Mustafa Duhan Çırak

Mustafa Duhan Çırak

Son zamanlarda öne çıkan kültür sanat etkinliklerinde yer alan “Mustafa Duhan Çırak”,  Plastik Sanatlar Bölümünde aldığı eğitimle görsel sanatlar alanında düzenlenen sergilerde adına rastladığımız, genç sanatçı adayları arasında yer alıyor.  Kavramsal konularda sergi hazırlıkları yapmış olan sanatçımız ile sanat anlayışı ve projeleri hakkında konuştuk. 

Merhaba “Mustafa Duhan Çırak” okuyucularımıza  kendinizden bahseder misiniz? 

Merhabalar, 99 Adana doğumluyum. Resim öğretmenlerimin ” çok güzel resimler çiziyorsun mutlaka bu alanda eğitim almalısın” teşvikleri ile 2012 yılında Kayseri’ de, Fevziye Memduh Güpgüpoğlu Güzel Sanatlar lisesinde eğitim aldım. Aldığım sanat eğitimi ile kendimi de geliştirerek, dergilere dijital çizimler yapmaya başladım ve dolayısıyla bu konu hakkında düşüncelerim oluşmaya başladı. Mezun olduktan sonra da üniversite hayatı olarak Ordu üniversitesi Güzel sanatlar Heykel bölümünü tercih ettim. Aynı yıl içerisinde, Kayseri Erciyes Üniversitesi Heykel bölümüne kaydımı aldırdım ve burada eğitim alırken bir çok karma sergiye;  metal, video, serbest malzemelerden çalışmalarım ile katılımda bulundum. Şimdilerde ise Hacettepe Üniversitesi Heykel bölümünde çalışmalarımı sürdürmeye devam etmekteyim. 

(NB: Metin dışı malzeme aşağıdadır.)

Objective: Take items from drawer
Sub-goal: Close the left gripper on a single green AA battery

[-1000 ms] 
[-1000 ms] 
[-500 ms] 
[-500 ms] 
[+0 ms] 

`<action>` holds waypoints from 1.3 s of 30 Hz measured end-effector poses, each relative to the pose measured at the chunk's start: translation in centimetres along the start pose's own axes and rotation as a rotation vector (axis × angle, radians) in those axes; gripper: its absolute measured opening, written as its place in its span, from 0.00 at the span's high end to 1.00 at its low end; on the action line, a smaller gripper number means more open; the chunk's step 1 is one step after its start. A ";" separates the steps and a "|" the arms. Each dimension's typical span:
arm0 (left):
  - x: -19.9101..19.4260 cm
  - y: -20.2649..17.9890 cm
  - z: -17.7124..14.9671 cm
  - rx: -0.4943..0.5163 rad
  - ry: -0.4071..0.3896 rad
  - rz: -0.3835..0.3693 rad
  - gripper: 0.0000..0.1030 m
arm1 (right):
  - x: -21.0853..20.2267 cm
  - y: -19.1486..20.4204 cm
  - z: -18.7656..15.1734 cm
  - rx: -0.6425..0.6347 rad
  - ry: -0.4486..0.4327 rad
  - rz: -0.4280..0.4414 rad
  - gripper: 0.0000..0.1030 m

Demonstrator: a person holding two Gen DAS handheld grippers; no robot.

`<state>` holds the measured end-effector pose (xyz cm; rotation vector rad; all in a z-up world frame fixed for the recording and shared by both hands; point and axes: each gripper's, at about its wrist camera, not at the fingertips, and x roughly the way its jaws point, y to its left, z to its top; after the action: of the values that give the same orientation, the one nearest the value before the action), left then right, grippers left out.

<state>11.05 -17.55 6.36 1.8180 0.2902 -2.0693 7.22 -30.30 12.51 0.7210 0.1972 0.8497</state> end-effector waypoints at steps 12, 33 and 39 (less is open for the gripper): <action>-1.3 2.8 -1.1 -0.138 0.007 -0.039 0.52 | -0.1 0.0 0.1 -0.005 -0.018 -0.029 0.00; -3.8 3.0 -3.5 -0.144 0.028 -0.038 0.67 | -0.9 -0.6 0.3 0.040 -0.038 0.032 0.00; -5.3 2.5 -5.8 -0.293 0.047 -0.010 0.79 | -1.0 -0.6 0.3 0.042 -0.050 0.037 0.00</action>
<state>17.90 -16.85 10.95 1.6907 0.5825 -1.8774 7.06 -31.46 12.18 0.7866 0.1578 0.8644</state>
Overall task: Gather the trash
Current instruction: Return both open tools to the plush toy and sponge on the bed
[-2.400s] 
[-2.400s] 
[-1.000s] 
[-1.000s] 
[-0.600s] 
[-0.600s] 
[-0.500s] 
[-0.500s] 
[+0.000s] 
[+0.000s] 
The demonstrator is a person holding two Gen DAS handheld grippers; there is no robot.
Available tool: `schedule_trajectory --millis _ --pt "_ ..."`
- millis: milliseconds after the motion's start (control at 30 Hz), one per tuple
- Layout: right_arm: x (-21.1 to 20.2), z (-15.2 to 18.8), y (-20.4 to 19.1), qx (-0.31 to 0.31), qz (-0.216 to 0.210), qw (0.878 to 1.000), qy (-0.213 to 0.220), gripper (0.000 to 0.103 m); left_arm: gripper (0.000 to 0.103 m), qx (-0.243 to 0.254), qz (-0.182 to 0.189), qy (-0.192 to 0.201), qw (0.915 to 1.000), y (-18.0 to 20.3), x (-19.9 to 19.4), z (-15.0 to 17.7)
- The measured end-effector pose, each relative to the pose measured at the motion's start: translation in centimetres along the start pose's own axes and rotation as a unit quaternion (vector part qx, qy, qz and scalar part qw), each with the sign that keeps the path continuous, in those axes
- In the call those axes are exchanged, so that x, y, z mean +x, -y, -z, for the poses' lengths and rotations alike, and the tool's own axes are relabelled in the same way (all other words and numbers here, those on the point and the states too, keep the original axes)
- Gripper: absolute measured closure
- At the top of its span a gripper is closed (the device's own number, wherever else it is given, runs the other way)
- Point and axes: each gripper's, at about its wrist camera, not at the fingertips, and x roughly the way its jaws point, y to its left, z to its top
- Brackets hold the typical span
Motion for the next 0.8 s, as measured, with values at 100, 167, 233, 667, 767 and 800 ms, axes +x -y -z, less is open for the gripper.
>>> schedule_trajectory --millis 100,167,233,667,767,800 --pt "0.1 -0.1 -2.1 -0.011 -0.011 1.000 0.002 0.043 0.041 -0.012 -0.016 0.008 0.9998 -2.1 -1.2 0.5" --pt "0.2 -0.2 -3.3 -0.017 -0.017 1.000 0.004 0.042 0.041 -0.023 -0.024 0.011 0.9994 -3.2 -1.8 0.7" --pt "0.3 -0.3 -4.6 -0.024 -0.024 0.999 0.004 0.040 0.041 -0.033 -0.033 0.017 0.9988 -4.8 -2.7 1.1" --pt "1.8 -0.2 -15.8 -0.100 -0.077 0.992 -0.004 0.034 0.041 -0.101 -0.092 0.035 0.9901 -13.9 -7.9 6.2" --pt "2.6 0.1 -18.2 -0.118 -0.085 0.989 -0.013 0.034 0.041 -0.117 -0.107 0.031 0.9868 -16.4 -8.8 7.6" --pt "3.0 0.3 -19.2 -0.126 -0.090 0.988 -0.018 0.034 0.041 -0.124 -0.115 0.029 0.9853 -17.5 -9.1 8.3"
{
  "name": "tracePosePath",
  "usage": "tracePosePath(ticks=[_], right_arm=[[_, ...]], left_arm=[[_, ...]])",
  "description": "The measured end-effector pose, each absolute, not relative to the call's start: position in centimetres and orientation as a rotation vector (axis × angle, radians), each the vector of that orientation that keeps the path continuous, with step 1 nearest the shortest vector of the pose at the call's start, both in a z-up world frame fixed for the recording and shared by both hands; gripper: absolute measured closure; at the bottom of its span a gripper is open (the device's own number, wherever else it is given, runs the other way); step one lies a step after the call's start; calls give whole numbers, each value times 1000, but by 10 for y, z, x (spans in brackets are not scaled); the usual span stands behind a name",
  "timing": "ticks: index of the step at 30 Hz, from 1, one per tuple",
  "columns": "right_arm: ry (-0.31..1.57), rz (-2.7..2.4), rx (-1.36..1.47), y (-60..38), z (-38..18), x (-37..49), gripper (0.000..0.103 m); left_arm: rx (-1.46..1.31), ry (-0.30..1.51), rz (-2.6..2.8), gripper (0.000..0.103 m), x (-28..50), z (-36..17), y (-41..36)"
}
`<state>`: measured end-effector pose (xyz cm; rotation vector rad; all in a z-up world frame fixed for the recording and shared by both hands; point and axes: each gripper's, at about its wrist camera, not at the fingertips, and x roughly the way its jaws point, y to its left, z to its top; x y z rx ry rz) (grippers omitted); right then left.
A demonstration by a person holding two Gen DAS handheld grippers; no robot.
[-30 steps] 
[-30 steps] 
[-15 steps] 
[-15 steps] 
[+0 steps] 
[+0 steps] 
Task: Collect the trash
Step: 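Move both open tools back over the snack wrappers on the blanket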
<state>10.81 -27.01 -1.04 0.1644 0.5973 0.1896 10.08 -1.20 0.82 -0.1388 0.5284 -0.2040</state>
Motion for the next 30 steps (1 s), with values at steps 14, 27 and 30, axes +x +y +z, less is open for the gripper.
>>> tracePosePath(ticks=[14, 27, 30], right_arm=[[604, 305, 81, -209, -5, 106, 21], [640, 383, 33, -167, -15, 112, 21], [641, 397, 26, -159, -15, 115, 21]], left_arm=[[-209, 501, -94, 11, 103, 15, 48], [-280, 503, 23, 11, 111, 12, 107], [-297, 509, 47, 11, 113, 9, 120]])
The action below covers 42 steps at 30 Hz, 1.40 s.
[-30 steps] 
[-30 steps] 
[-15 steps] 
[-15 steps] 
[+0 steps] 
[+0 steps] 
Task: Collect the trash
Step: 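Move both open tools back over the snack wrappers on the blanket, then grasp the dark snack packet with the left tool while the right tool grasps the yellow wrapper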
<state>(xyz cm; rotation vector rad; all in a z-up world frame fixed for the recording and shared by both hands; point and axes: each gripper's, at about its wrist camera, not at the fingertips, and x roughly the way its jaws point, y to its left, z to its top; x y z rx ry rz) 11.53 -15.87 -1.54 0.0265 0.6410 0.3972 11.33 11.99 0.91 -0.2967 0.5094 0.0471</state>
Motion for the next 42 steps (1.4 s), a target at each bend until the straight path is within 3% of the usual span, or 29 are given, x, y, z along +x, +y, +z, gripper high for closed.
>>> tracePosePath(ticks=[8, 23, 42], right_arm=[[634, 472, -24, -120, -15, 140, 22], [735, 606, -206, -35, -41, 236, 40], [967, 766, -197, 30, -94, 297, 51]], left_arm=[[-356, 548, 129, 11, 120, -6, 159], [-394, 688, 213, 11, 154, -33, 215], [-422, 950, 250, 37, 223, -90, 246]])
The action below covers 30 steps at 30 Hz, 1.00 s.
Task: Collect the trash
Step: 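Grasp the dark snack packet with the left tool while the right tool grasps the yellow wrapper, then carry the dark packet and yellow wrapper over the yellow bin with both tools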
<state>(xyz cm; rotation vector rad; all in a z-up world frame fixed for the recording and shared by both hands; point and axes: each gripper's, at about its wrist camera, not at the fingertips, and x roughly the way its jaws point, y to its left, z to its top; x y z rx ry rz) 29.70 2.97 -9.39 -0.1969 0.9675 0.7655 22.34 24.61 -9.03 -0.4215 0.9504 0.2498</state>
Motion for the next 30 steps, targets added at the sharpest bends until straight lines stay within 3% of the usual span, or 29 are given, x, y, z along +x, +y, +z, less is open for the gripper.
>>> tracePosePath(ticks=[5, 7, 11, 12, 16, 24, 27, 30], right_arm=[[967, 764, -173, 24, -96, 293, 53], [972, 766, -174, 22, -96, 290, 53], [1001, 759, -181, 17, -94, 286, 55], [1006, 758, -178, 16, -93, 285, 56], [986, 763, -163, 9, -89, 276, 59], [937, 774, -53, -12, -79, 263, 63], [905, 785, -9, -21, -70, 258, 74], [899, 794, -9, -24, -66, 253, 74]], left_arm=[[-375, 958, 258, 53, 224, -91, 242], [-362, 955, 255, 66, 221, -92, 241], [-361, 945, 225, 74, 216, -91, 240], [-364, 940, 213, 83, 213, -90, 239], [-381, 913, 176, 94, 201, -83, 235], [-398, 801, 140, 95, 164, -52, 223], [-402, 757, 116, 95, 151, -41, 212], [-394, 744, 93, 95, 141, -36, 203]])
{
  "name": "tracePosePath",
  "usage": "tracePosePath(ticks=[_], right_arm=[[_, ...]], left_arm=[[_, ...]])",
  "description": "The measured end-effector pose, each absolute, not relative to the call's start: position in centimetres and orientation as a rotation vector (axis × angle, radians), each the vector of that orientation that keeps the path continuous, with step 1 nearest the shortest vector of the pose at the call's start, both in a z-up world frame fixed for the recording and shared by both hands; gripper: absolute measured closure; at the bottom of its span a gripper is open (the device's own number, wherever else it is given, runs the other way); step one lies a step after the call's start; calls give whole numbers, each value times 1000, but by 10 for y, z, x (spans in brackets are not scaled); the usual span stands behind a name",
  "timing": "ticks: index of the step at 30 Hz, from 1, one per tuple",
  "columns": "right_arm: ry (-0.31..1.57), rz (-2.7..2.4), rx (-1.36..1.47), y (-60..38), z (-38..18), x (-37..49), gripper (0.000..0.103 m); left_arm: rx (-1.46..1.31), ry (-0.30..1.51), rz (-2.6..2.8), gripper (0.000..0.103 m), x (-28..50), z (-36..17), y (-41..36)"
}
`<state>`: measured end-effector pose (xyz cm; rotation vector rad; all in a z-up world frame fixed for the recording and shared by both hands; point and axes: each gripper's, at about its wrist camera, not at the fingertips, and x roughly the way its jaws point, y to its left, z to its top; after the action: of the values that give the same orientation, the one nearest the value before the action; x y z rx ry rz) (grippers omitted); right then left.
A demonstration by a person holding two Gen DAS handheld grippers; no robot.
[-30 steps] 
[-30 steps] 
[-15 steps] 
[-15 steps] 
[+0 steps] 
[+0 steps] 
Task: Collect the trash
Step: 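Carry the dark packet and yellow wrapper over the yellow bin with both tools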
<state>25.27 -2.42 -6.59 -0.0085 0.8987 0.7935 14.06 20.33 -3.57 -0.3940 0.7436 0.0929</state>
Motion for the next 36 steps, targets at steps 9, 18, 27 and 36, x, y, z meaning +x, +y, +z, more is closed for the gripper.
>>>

Eser üretiminizde en önemli ilhamı sağlayan alanlar nelerdir? Çalışmalarınızda popüler kültür veya güncel hayatın detaylarına dair konuları farklı formlarda ele aldığınız oluyor mu? 

Genellikle insanların yaşamsal sıkıntılarından, yaşadığımız çevreden etkilenerek insanların o konu hakkında dikkatlerini çekecek formlarda çalışmalar elde etmeye çalışırım. Bu konuda herhangi bir konuyu ele alırken bağımsız ve özgür sadece kendi düşüncemi önemserim çünkü sanat, hayatın içinden koparılandır ve özgürce alıcıya sunulacak olandır.Düşünceye taşınarak tekrardan yansıtılandır!  Sanatçı yıllar boyu yaşadığı dönemden birşey kopararak onu galeri mekanında alıcıya yansıtan olmuştur.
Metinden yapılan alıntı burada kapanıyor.